4. A method for error detection and tracing in secure aggregation of federated learning, characterized in that, This method identifies and isolates abnormal behavior by constructing a "share consistency verification and client traceability mechanism," which includes the following steps: Perform format consistency and commitment consistency verification on the uploaded secret sharing shares; When verification fails, collaborating parties generate traceable proof to pinpoint the source of the anomaly.
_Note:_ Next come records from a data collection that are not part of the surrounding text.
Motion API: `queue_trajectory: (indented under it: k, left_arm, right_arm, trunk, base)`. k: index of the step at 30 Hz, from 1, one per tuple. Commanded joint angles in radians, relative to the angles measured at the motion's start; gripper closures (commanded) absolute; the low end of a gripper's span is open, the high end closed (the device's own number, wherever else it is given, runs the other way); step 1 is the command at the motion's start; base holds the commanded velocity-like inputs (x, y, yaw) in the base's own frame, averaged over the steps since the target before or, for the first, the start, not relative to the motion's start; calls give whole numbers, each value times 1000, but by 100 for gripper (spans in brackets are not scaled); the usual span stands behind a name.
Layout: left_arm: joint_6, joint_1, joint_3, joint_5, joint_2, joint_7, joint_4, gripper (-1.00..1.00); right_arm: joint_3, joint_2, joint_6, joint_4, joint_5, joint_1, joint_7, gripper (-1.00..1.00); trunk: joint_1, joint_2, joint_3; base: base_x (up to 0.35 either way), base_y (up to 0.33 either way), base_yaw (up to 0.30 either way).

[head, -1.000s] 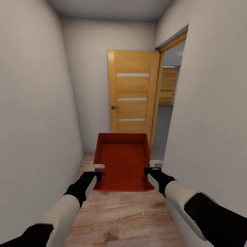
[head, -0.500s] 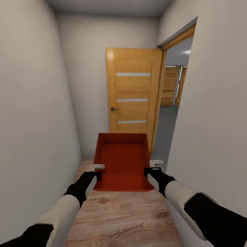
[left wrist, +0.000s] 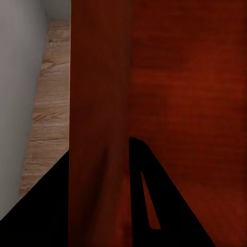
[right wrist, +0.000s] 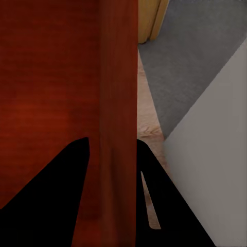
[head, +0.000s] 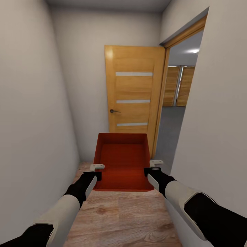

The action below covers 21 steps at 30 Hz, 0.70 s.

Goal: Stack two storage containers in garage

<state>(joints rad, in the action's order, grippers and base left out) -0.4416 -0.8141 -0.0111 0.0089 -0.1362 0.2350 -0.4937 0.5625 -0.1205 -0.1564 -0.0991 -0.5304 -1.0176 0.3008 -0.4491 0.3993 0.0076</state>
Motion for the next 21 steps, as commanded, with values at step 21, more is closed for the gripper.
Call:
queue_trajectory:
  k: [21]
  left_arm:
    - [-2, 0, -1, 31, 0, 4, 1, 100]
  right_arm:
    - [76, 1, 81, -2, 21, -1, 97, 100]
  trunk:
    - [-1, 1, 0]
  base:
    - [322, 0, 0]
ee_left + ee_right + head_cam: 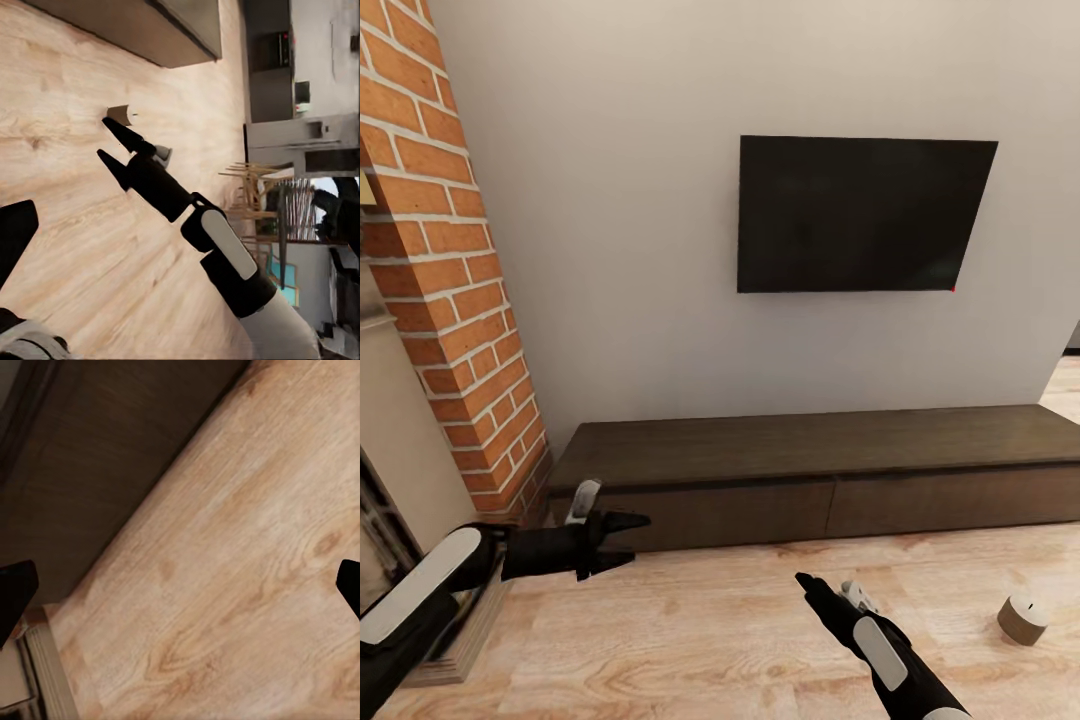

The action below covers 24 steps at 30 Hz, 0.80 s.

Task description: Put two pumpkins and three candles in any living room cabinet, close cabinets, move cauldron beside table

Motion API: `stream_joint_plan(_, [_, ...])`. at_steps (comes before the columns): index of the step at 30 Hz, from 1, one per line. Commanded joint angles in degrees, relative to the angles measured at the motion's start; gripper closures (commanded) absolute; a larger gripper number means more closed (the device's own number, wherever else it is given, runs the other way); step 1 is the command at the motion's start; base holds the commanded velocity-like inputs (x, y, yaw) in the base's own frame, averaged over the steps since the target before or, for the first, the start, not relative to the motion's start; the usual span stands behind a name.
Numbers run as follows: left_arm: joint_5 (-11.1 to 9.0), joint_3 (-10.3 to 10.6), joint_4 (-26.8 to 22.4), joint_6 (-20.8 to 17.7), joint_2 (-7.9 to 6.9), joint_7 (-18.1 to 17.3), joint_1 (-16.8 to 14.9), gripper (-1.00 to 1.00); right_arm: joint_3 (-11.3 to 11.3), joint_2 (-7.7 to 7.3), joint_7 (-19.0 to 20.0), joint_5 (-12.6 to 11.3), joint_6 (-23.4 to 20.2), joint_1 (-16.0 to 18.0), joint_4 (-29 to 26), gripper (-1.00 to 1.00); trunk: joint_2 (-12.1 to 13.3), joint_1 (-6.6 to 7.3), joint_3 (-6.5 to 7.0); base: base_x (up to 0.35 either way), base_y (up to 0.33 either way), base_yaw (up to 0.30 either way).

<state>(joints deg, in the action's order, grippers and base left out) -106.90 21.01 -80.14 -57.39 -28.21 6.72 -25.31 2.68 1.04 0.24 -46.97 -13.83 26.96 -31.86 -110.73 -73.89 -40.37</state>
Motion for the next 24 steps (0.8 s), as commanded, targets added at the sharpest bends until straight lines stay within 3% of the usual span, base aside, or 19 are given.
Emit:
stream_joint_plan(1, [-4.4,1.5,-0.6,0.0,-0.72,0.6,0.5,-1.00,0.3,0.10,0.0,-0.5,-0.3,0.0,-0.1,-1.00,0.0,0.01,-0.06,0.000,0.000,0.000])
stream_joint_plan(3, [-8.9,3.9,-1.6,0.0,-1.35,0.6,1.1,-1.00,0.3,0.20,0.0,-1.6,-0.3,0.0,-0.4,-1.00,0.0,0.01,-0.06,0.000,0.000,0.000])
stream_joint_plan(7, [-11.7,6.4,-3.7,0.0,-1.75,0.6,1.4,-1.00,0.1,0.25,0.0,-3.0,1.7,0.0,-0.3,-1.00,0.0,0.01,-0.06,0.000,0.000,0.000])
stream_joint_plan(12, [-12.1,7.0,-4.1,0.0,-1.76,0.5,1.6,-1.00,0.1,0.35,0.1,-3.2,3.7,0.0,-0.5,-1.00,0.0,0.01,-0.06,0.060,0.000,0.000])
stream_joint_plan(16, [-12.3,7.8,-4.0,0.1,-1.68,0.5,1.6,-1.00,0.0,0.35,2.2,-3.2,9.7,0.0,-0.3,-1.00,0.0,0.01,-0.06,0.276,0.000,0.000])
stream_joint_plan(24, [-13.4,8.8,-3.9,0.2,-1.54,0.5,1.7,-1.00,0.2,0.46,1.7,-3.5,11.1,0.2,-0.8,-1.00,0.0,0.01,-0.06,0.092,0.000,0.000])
Clients exhibiting abnormal behavior will be removed from the participant set and prevented from participating in subsequent training.
5. The method according to claim 4, characterized in that, The traceability proof is constructed based on the client's encrypted information of its generated shares, making the abnormal behavior attributable.
6. The method according to claim 4, characterized in that, The aggregation process is re-executed after the abnormal client is removed to obtain a valid global model.
7. A federated learning security aggregation system supporting two-way verification, characterized in that, This system achieves a closed-loop methodology by collaboratively deploying modules for "local protection, server verification, client verification, and error tracing," which includes: The initialization module is used to generate and broadcast common parameters; The local processing module is used to train the model on the client side and generate encrypted secret share and commitment value; The server processing module is used to perform share verification, secret reconstruction, and global model generation. The client-side validation module is used to perform validation on the global model. The error tracing module is used to locate and remove abnormal clients when verification fails.
8. The system according to claim 7, characterized in that, The local processing module performs privacy protection processing on the model parameters when generating secret shared shares.
9. The system according to claim 7, characterized in that, The server processing module only performs global model generation and broadcasting after verification.
10. A non-volatile computer-readable storage medium having executable instructions stored thereon that cause a processor to perform the method of claim 1.